> THE TASK:
Only some lines are wanted. Transcribe, exactly, the lines below from the line with "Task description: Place" up to and including the line with "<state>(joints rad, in".

> INPUT:
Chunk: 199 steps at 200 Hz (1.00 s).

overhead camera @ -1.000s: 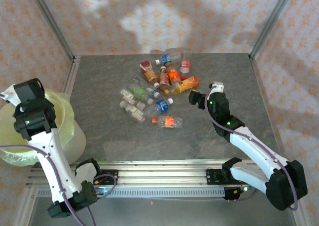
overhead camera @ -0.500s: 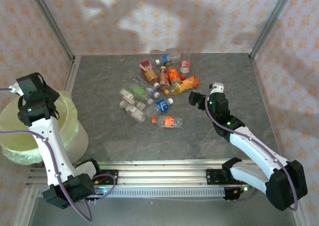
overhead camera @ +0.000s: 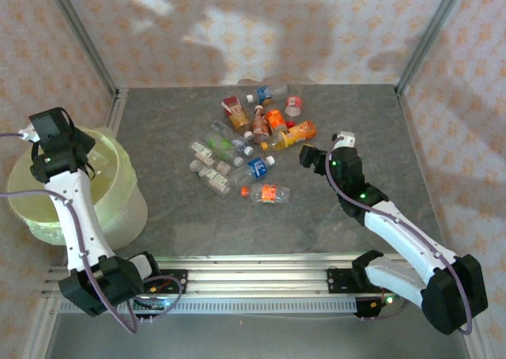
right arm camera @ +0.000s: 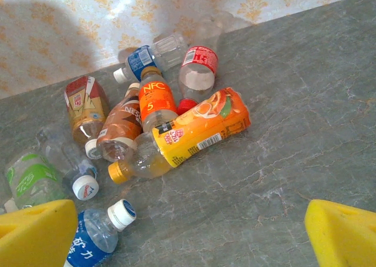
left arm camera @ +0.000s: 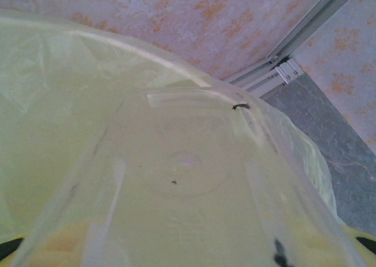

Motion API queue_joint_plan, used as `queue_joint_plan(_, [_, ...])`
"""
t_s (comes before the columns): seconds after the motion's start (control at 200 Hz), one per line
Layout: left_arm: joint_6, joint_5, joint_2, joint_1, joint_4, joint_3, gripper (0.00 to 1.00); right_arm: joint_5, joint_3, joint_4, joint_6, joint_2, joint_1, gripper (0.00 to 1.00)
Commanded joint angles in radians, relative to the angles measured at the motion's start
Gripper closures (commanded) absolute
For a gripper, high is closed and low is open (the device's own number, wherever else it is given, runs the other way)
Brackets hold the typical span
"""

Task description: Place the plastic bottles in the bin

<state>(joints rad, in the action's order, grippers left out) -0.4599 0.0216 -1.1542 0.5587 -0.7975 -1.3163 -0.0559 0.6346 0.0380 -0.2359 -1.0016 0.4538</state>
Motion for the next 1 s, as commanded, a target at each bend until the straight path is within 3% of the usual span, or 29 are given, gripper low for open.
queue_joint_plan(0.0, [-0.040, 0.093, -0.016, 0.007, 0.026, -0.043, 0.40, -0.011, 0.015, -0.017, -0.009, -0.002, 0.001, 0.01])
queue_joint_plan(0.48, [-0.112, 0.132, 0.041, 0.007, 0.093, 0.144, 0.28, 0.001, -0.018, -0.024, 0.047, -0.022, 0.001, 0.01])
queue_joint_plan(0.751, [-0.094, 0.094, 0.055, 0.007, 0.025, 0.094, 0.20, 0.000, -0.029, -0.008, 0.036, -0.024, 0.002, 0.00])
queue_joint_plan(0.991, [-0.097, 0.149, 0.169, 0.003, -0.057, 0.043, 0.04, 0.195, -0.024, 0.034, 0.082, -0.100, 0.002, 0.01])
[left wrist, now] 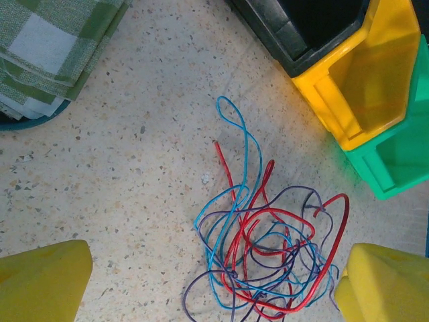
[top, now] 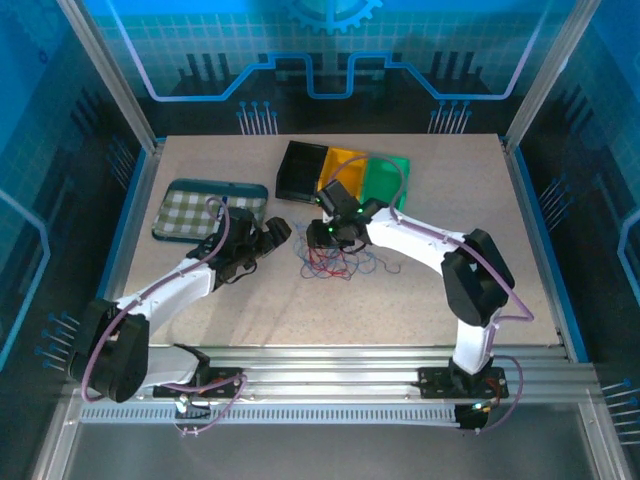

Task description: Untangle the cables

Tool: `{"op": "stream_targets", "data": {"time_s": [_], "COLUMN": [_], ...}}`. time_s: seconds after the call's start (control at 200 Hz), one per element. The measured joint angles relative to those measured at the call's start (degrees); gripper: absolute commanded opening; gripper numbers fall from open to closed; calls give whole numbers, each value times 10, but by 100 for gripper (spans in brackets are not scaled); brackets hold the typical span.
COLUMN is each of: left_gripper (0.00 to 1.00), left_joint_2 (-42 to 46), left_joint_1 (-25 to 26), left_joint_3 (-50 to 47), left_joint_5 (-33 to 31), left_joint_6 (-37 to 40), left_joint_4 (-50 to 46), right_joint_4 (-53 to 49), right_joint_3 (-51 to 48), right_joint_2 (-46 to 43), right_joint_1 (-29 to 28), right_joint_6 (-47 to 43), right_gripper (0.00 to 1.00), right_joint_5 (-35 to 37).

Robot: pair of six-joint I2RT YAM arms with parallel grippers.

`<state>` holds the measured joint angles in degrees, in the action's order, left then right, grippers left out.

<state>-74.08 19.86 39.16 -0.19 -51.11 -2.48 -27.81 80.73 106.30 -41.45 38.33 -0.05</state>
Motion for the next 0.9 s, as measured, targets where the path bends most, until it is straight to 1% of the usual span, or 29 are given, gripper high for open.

> OUTPUT OF THE EXERCISE:
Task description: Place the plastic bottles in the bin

<state>(joints rad, in the action's order, grippers left out) -0.4599 0.0216 -1.1542 0.5587 -0.7975 -1.3163 -0.0559 0.6346 0.0380 -0.2359 -1.0016 0.4538</state>

The exercise was worked through completely.